_Extracted records_
__________

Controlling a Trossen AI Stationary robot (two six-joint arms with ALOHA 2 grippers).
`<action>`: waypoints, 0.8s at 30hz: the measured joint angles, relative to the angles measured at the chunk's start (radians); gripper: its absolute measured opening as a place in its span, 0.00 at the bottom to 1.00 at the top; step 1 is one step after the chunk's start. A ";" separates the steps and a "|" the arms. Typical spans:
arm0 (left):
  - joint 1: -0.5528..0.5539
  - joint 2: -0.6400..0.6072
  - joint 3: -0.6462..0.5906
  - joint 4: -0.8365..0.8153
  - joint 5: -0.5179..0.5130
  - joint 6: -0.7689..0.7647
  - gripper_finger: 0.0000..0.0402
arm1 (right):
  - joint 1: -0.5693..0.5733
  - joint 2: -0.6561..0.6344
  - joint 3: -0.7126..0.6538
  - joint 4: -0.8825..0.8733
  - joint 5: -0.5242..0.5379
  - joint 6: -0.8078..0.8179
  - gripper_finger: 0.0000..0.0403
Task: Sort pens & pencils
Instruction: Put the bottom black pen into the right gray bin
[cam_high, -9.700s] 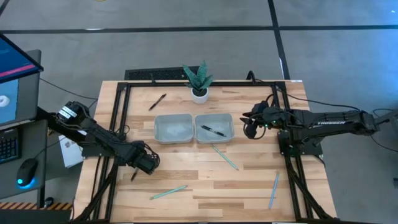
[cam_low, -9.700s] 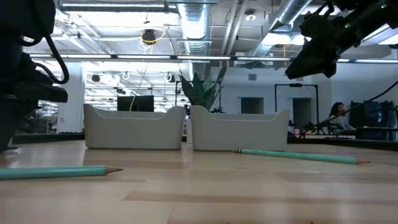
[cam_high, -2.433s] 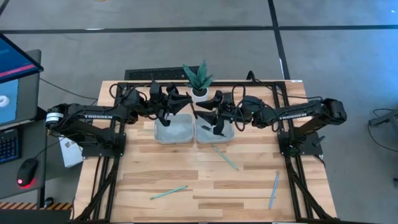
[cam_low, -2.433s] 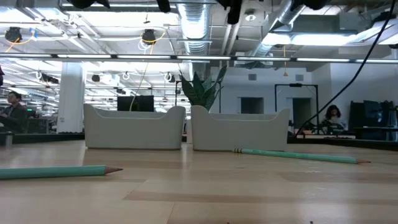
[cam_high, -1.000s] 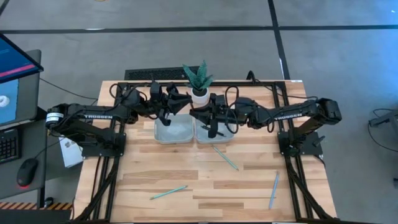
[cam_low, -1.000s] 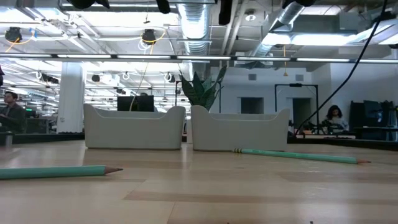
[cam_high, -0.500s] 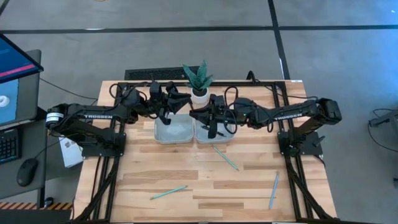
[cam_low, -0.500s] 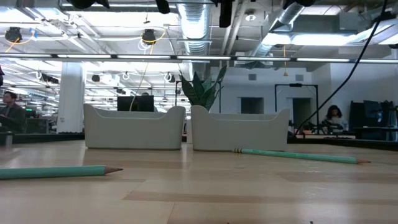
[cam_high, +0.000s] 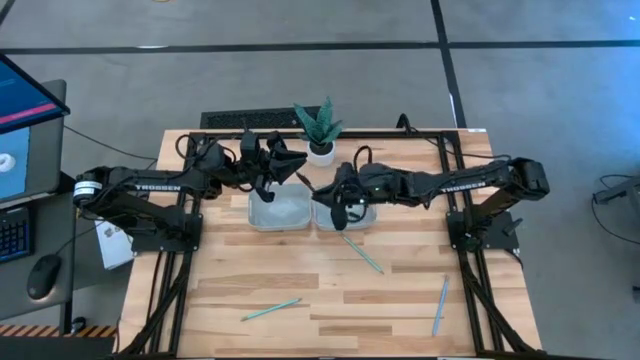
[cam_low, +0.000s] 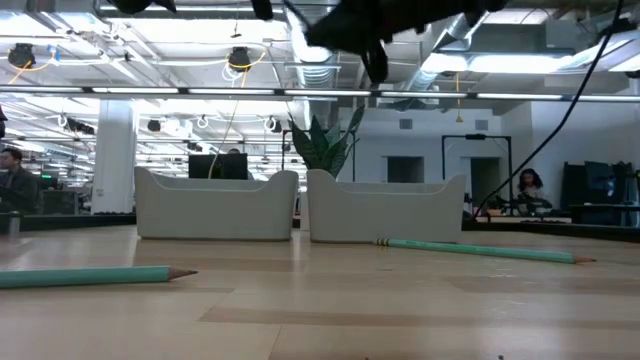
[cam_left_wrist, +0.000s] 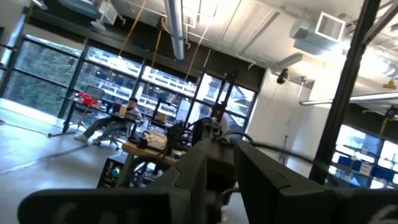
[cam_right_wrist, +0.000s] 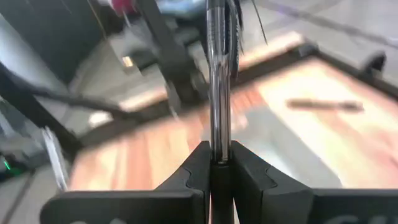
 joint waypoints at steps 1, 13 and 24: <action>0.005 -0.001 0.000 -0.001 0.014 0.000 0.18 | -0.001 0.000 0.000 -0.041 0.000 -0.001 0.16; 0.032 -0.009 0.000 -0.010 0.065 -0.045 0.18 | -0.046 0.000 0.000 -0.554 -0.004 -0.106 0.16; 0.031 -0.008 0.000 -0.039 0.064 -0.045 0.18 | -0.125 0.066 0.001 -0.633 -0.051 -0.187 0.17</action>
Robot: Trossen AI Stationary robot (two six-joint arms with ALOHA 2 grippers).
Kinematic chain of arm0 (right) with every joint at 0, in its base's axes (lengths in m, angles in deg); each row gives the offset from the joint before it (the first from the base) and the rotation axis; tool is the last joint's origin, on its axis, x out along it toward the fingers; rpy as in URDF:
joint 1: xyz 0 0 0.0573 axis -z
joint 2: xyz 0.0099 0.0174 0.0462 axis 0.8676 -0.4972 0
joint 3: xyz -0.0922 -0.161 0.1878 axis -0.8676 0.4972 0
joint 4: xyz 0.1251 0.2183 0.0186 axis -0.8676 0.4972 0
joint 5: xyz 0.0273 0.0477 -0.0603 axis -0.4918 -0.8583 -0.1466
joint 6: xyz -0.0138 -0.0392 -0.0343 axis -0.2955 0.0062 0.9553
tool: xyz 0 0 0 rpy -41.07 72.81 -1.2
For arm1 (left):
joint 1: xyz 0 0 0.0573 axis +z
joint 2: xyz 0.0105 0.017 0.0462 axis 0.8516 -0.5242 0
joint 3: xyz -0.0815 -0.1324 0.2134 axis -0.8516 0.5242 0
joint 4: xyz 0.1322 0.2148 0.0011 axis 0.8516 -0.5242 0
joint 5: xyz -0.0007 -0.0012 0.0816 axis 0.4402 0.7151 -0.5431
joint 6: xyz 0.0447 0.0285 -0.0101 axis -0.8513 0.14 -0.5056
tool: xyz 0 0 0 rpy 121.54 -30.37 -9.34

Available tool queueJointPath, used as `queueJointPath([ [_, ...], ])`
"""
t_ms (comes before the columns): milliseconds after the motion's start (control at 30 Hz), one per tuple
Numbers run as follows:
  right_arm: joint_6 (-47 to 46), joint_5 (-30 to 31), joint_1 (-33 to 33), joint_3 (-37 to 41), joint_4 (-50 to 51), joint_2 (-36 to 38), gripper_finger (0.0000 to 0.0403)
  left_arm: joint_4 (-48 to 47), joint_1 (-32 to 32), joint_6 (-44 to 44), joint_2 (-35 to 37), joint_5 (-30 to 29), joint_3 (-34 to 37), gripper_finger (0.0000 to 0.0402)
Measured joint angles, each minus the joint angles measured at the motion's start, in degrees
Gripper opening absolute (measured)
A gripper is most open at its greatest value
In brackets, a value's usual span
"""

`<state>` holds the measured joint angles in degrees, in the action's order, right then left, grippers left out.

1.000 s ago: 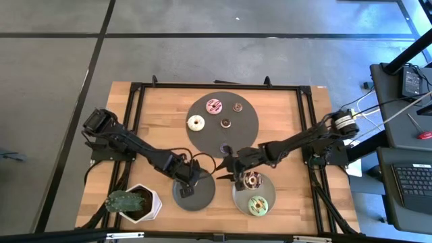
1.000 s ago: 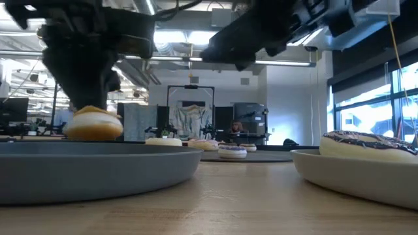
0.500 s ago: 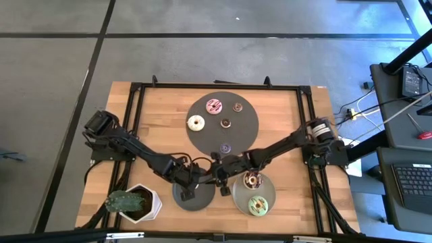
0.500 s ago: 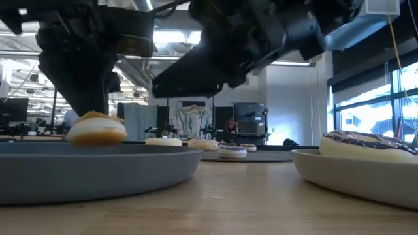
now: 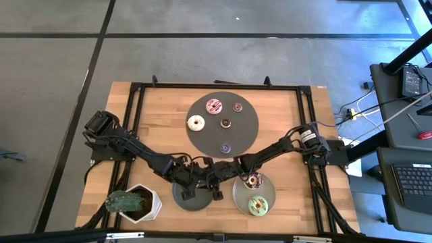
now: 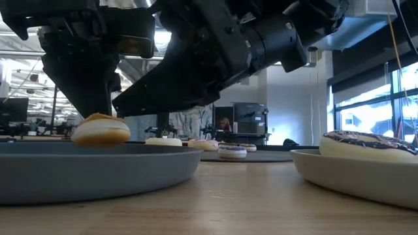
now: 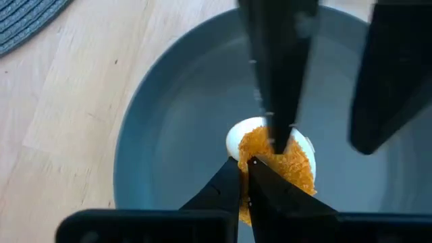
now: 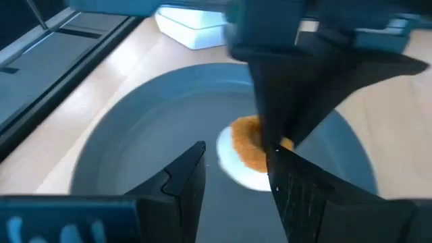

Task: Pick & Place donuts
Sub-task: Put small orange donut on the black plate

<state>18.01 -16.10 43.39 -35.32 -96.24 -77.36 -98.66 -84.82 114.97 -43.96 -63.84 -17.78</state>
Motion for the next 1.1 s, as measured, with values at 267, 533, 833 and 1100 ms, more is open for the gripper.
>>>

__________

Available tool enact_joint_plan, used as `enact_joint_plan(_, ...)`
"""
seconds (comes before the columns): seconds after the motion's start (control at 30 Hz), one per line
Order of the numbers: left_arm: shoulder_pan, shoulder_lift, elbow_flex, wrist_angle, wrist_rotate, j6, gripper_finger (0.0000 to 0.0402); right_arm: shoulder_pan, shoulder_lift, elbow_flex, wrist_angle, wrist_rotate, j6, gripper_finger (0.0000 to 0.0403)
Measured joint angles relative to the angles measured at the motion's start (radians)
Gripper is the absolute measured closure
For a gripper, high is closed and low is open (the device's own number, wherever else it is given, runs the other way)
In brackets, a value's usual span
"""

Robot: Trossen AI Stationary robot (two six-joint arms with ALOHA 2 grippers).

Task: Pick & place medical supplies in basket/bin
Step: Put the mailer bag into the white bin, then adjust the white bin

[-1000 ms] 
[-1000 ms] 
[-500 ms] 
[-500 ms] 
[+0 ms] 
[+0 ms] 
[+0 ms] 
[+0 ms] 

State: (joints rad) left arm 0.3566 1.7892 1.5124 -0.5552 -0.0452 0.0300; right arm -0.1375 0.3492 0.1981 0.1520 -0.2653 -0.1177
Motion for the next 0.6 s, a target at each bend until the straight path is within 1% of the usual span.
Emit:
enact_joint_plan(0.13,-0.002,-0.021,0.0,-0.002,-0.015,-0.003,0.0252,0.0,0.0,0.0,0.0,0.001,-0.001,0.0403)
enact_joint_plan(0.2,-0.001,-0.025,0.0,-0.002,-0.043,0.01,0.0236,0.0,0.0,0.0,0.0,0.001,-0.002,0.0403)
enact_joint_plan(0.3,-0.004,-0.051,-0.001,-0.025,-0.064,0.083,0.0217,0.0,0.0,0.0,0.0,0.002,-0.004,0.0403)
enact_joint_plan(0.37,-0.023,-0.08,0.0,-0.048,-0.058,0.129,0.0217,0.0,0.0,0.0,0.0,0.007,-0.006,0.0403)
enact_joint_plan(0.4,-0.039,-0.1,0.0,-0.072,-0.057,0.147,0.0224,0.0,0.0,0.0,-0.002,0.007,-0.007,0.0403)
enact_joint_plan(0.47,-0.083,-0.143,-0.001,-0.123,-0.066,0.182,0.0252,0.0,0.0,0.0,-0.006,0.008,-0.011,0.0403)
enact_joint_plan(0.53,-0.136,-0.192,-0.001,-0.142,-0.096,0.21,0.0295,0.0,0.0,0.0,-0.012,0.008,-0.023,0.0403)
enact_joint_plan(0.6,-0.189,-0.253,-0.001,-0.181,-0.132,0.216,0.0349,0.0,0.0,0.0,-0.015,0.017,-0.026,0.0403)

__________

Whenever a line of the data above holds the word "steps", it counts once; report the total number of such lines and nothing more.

_Answer to the exercise_
2